Having reached the end of 2 Kings 20 this morning, let me mention a couple of great little nuggets from 2 Kings 18-20, those riveting and sometimes perplexing stories about Hezekiah.  (Pretty well all of these things will apply also to Isaiah 36-39, but I am not taking the time to check each detail there right now.)

  • There is a fundamental tension within the story of the Assyrian crisis when Sennacherib invades.  Here it comes out in Christopher J. H. Wright’s brief historical survey in The Message of Jeremiah, Bible Speaks Today Series (2014), p. 18:

“When Sennacherib marched west to put down the rebellion in 701 BC, he invaded and ravaged Judah fiercely and then besieged Jerusalem itself.  Panic once again in Jerusalem.  This time Isaiah’s counsel prevailed, Hezekiah sought the Lord, and the city was spared with a miraculous deliverance (though Hezekiah did in fact submit to heavy tribute).”

That is a clear tension in the story, and the submission is narrated first, before the story of miraculous deliverance!  There’s no concealment or gilding the lily at this point.  But even the silence about conquest evident in the Sennacherib Prism might suggest that the failure to actually take Jerusalem is the elephant in Sennacherib’s room: “(Hezekiah) himself, like a caged bird I shut up in Jerusalem, his royal city.”

  • There is a good example of ‘repetition with variation’ in Hebrew narrative.  The first message from Sennacherib’s chronies in 2 Kings 18:19-25 is seemingly careful not to incite the enmity of Yahweh, instead (disingenuously) claiming that Hezekiah’s centralization of worship to Jerusalem makes him less faithful to Yahweh than Sennacherib himself is, who has come to invade Judah, he says, on Yahweh’s instructions!  In v. 29 he adds, “Do not let Hezekiah deceive you. He cannot deliver you from my hand.”  But notice the word of the second backup threat to Hezekiah in 19:10: “”Do not let the god you depend on deceive you when he says, ‘Jerusalem will not be handed over to the kind of Assyria.’  …Did the gods of the nations that were destroyed by my forefathers deliver them…?  Much of the wording is identical, but in place of ‘Hezekiah’, now it is Yahweh’s competence being questioned.  Perhaps that is why the second prophetic denunciation through Isaiah is so much the stronger than the first!  Can I emphasize that this is a principle for understanding all OT narrative?  Pay attention to the little variations within the repetition!  They make the big points!  (This is also what makes good music good!)
  • Isaiah’s first, much briefer message in 19:6-7 uses a great word that I hadn’t noticed before:

6 Isaiah said to them, “Tell your master, ‘This is what the LORD says: Do not be afraid of what you have heard– those words with which the underlings of the king of Assyria have blasphemed me.
7 Listen! When he hears a certain report, I will make him want to return to his own country, and there I will have him cut down with the sword. ‘” (2Ki 19:6-7 NIV)

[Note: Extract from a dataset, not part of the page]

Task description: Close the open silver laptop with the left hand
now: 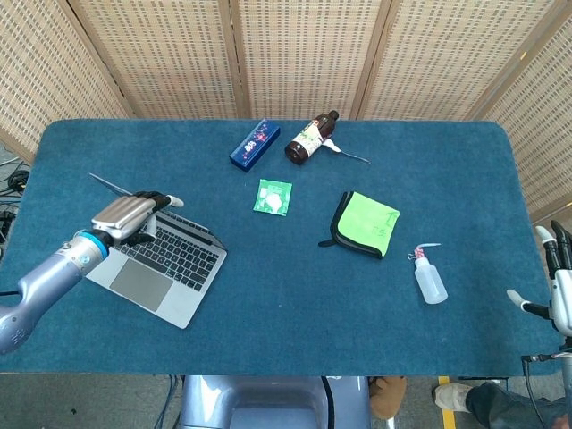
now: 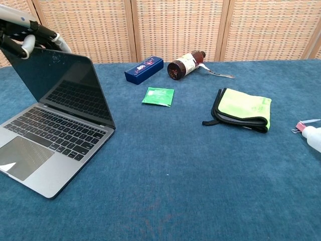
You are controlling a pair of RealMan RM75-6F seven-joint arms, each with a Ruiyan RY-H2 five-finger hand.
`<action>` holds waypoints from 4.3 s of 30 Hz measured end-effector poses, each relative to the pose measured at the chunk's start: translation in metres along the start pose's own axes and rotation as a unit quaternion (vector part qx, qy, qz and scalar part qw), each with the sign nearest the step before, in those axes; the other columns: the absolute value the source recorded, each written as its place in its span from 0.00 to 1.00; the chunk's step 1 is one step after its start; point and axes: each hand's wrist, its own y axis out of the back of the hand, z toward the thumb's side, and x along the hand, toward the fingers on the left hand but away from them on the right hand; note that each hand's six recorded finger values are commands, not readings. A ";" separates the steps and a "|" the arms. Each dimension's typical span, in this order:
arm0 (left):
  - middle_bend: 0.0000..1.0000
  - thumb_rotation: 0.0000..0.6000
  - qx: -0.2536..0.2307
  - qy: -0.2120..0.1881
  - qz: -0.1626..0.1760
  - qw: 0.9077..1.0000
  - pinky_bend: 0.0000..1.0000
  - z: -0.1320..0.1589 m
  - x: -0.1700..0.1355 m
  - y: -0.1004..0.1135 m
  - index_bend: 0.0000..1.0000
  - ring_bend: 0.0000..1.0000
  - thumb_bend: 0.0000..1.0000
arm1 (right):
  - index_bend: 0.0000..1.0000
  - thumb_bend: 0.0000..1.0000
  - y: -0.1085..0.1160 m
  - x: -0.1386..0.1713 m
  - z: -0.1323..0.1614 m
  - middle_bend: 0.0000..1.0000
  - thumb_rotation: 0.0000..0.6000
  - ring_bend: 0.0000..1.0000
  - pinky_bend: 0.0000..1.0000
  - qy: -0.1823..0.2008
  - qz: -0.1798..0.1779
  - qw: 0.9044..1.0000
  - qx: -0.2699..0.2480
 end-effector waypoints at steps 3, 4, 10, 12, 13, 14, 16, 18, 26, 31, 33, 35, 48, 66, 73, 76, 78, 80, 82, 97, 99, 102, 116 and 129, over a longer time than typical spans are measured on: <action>0.21 1.00 -0.003 -0.003 -0.002 1.000 0.12 -0.003 -0.008 -0.002 0.18 0.12 1.00 | 0.01 0.00 0.000 0.000 0.000 0.00 1.00 0.00 0.00 0.000 0.000 1.000 0.000; 0.21 1.00 -0.004 -0.003 -0.003 1.000 0.12 -0.005 -0.010 -0.003 0.18 0.12 1.00 | 0.01 0.00 0.000 0.000 0.000 0.00 1.00 0.00 0.00 0.000 0.000 1.000 0.000; 0.21 1.00 -0.007 -0.003 -0.017 1.000 0.12 -0.012 -0.022 -0.012 0.18 0.12 1.00 | 0.01 0.00 0.000 0.000 0.000 0.00 1.00 0.00 0.00 0.000 0.000 1.000 0.000; 0.21 1.00 -0.005 -0.004 -0.020 1.000 0.12 -0.015 -0.026 -0.016 0.18 0.12 1.00 | 0.01 0.00 0.000 0.000 0.001 0.00 1.00 0.00 0.00 0.001 0.000 1.000 0.000; 0.21 1.00 -0.003 -0.005 -0.021 1.000 0.12 -0.016 -0.027 -0.018 0.18 0.12 1.00 | 0.01 0.00 0.000 0.000 0.001 0.00 1.00 0.00 0.00 0.001 0.000 1.000 0.000; 0.21 1.00 -0.003 -0.006 -0.022 1.000 0.12 -0.017 -0.029 -0.020 0.18 0.12 1.00 | 0.01 0.00 0.000 0.001 0.001 0.00 1.00 0.00 0.00 0.001 0.001 1.000 0.000; 0.21 1.00 -0.001 -0.008 -0.024 1.000 0.12 -0.020 -0.032 -0.025 0.18 0.12 1.00 | 0.01 0.00 -0.001 0.001 0.002 0.00 1.00 0.00 0.00 0.002 0.001 1.000 0.000; 0.21 1.00 0.001 -0.010 -0.026 1.000 0.12 -0.022 -0.035 -0.030 0.18 0.12 1.00 | 0.01 0.00 -0.001 0.001 0.002 0.00 1.00 0.00 0.00 0.003 0.001 1.000 -0.001; 0.21 1.00 0.002 -0.026 -0.023 0.999 0.12 -0.028 -0.047 -0.048 0.18 0.12 1.00 | 0.01 0.00 0.000 0.001 0.002 0.00 1.00 0.00 0.00 0.004 0.000 1.000 -0.003; 0.21 1.00 -0.006 -0.028 -0.026 0.999 0.12 -0.035 -0.053 -0.061 0.18 0.12 1.00 | 0.01 0.00 0.001 0.002 0.002 0.00 1.00 0.00 0.00 0.005 0.001 1.000 -0.005; 0.21 1.00 -0.009 -0.028 -0.028 0.999 0.12 -0.037 -0.054 -0.065 0.18 0.12 1.00 | 0.01 0.00 0.001 0.002 0.002 0.00 1.00 0.00 0.00 0.005 0.001 1.000 -0.005; 0.21 1.00 -0.011 -0.029 -0.032 0.999 0.12 -0.040 -0.055 -0.071 0.18 0.12 1.00 | 0.01 0.00 0.001 0.002 0.002 0.00 1.00 0.00 0.00 0.005 0.001 1.000 -0.006; 0.19 1.00 -0.014 -0.035 -0.009 0.999 0.12 -0.056 -0.063 -0.095 0.18 0.11 1.00 | 0.01 0.00 0.002 0.003 0.004 0.00 1.00 0.00 0.00 0.008 0.002 1.000 -0.010; 0.18 1.00 -0.068 -0.022 0.063 0.995 0.12 -0.072 -0.051 -0.156 0.18 0.11 1.00 | 0.01 0.00 0.005 0.005 0.004 0.00 1.00 0.00 0.00 0.010 0.000 1.000 -0.019; 0.18 1.00 -0.069 -0.013 0.055 0.996 0.12 -0.078 -0.056 -0.168 0.18 0.11 1.00 | 0.01 0.00 0.006 0.005 0.004 0.00 1.00 0.00 0.00 0.011 -0.001 1.000 -0.021; 0.18 1.00 -0.075 -0.009 0.050 0.996 0.12 -0.079 -0.056 -0.173 0.18 0.11 1.00 | 0.01 0.00 0.007 0.005 0.004 0.00 1.00 0.00 0.00 0.011 -0.001 1.000 -0.021; 0.18 1.00 -0.078 -0.007 0.048 0.996 0.12 -0.081 -0.056 -0.176 0.18 0.11 1.00 | 0.01 0.00 0.006 0.005 0.004 0.00 1.00 0.00 0.00 0.011 0.000 1.000 -0.021; 0.18 1.00 -0.079 -0.004 0.045 0.996 0.12 -0.082 -0.055 -0.180 0.18 0.11 1.00 | 0.01 0.00 0.006 0.005 0.004 0.00 1.00 0.00 0.00 0.011 0.000 1.000 -0.021; 0.18 1.00 -0.080 -0.002 0.044 0.996 0.12 -0.084 -0.055 -0.182 0.18 0.11 1.00 | 0.01 0.00 0.006 0.005 0.004 0.00 1.00 0.00 0.00 0.011 0.000 1.000 -0.021; 0.18 1.00 -0.090 0.015 0.024 0.996 0.12 -0.092 -0.055 -0.200 0.18 0.11 1.00 | 0.01 0.00 0.007 0.006 0.004 0.00 1.00 0.00 0.00 0.011 0.000 1.000 -0.023; 0.18 1.00 -0.089 0.013 0.024 0.996 0.12 -0.091 -0.054 -0.201 0.18 0.11 1.00 | 0.01 0.00 0.008 0.006 0.004 0.00 1.00 0.00 0.00 0.011 -0.001 1.000 -0.023; 0.18 1.00 -0.088 0.011 0.027 0.996 0.12 -0.091 -0.054 -0.201 0.18 0.11 1.00 | 0.01 0.00 0.007 0.006 0.004 0.00 1.00 0.00 0.00 0.011 0.000 1.000 -0.023; 0.07 1.00 -0.095 0.010 0.030 0.995 0.11 -0.091 -0.055 -0.201 0.17 0.03 1.00 | 0.01 0.00 0.008 0.006 0.004 0.00 1.00 0.00 0.00 0.013 -0.002 1.000 -0.024; 0.00 1.00 -0.103 -0.007 0.250 0.963 0.00 -0.098 -0.099 -0.123 0.00 0.00 0.10 | 0.01 0.00 0.010 0.007 0.007 0.00 1.00 0.00 0.00 0.018 -0.004 0.999 -0.028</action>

The word rendered ‘underlings’ is one Hebrew word for children or teenagers, and can by derivation mean ‘servants..  It’s effectively labeling Sennacherib’s highest officials as his ‘boys’, trivial figures who just say and do what they’re told.  It’s a Churchillian one-word put-down.

By the way, Isaiah’s first message, as brief as it is, is links to the final judgment on Sennacherib, his eventual assassination (2 Kings 19:37).  Enclosed within this prophecy and fulfilment is another, the larger oracle/s of Isaiah (19:21-34) and their fulfilment in the plague that drives the Assyrians from the walls of Jerusalem (19:35-36).

Here are some of the things that feature twice in the narrative in 2 Kings 18-20; see if you can locate the two aspects of each feature:

Inclusios or Doublets in 2 Kings 18-20

  • And to illustrate just one brief example of the many deliberate doublets in this narrative: the account of Hezekiah’s career finishes where the Assyrian crisis began in 2 Kings 18:17 – at the aqueduct of the upper pool…a piece of infrastructure that 2 Kings 20:20 finally tells us was a key achievement of Hezekiah.  And, characteristically for Hebrew narrative, the two Hebrew terms for this structure are mentioned in reverse in the Hebrew text!  The book of Isaiah does even more with this particular narrative setting, but that’s another story.